ヒューマンエラー懲罰的な対応やめます、JR西「非懲戒」方針 ミス報告しやすく隠蔽防げ!…福知山線脱線事故教訓に

 JR西日本が、事故に至るケースを含む運転士らの人為的なミス(ヒューマンエラー)について、懲戒処分の対象から外す方針を固め、近く導入に踏み切ることが3日、関係者への取材で分かった。乗客106人が死亡した平成17年のJR福知山線脱線事故を踏まえた措置で、鉄道業界では初の試みだという。ミス隠蔽(いんぺい)防止のほか、正確なミス原因を報告しやすい環境を整えることで、根本的な安全対策につなげる狙いがある。

脱線事故の遠因…「日勤教育」

 福知山線脱線事故では、事故を起こした運転士が直前に停車駅でオーバーランし、車掌にミスを軽減して指令所に報告するように促していた。

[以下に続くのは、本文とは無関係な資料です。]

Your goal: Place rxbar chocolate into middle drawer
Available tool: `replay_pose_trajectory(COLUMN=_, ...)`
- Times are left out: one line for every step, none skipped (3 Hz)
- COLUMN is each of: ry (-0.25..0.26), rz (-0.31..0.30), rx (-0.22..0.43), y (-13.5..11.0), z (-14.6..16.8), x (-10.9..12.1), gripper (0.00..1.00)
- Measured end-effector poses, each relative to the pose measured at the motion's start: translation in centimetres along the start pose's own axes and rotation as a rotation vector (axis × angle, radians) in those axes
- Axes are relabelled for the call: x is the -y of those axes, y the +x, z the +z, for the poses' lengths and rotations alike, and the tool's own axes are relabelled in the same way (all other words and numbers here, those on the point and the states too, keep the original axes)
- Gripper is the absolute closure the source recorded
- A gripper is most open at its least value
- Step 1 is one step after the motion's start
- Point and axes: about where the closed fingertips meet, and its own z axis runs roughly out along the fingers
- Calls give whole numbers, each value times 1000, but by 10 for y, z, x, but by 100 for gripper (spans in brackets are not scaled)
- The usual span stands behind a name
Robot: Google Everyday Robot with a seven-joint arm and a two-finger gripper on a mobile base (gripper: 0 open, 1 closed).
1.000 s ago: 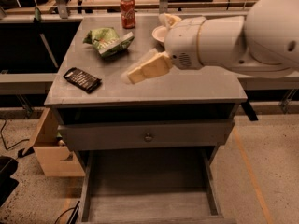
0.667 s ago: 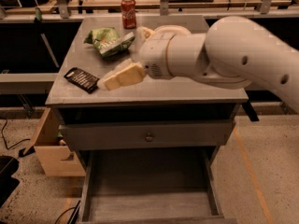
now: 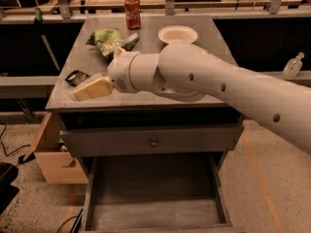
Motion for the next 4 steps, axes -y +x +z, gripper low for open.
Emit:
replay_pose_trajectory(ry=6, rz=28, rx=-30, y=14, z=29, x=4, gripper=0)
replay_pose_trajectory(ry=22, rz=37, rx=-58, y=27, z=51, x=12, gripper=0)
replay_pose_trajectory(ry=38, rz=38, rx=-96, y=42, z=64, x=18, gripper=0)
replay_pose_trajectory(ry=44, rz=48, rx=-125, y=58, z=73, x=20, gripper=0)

 この隠蔽の背景には、ミスをした社員に課す「日勤教育」と呼ばれる懲罰的な社員教育があったとされている。事故後、JR西では事故に至らないオーバーランなどの大半のミスは、すでに懲戒対象から外した。

 ただ、依然として、責任を問う風潮が残っているとする声も根強く、JR西は事故に至るミスも含め、ヒューマンエラーの非懲戒に踏み切り、体質改善を図る。

 今後、社員に対し、ミスをありのままに報告することを促し、的確な再発防止策につなげていく考えだ。